◆ What the task requires ◆
Only the final stretch of lines is needed: output exactly the line containing "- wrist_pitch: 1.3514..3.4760" and all lines following it in the listing below.

◆ Data section ◆
-- -- --

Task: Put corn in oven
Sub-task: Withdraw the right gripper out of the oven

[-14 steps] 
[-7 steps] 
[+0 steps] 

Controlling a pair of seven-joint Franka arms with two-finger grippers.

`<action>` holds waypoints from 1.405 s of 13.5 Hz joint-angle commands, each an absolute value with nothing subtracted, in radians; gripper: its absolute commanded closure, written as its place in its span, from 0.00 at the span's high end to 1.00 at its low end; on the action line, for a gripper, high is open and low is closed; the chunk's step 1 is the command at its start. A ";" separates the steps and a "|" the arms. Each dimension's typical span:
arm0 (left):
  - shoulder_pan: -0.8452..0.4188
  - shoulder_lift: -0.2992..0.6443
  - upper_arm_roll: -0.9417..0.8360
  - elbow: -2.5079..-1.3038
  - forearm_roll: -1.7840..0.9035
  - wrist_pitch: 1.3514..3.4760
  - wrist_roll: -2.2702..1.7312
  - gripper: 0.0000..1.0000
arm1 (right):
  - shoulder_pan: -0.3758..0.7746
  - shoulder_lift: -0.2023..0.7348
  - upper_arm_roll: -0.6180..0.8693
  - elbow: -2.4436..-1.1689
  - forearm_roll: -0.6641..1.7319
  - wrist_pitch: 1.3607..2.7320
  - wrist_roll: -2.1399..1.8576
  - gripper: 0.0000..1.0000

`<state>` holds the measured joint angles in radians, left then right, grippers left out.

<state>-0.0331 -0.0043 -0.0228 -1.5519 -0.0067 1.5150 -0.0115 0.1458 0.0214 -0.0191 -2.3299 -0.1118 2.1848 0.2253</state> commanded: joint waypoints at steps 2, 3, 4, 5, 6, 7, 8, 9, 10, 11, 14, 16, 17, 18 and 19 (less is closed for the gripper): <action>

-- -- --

◆ Answer to this exercise ◆
  - wrist_pitch: 1.3514..3.4760
  - wrist_roll: -2.2702..1.7312
  - gripper: 0.0000..1.0000
arm1 (right):
  - shoulder_pan: -0.3758..0.7746
  - shoulder_lift: -0.2023..0.7348
  - upper_arm_roll: -0.6180..0.8693
  - elbow: -2.4436..-1.1689
  - forearm_roll: -0.6641..1.7319
  - wrist_pitch: 1.3607..2.7320
  - wrist_roll: -2.1399..1.8576
  - gripper: 0.0000..1.0000

`<state>` holds the measured joint angles in radians, left then right, grippers left out.

<state>-0.0331 -0.0043 -0.0228 -1.5519 -0.0067 1.5150 -0.0115 0.1458 0.0214 -0.0191 -2.3299 -0.1118 2.1848 0.2253</state> commanded: joint waypoints at steps 2, 3, 4, 5, 6, 7, 8, 9, 10, 11, 14, 16, 17, 18 and 19 (less is closed for the gripper): <action>

Nothing further is needed for this exercise.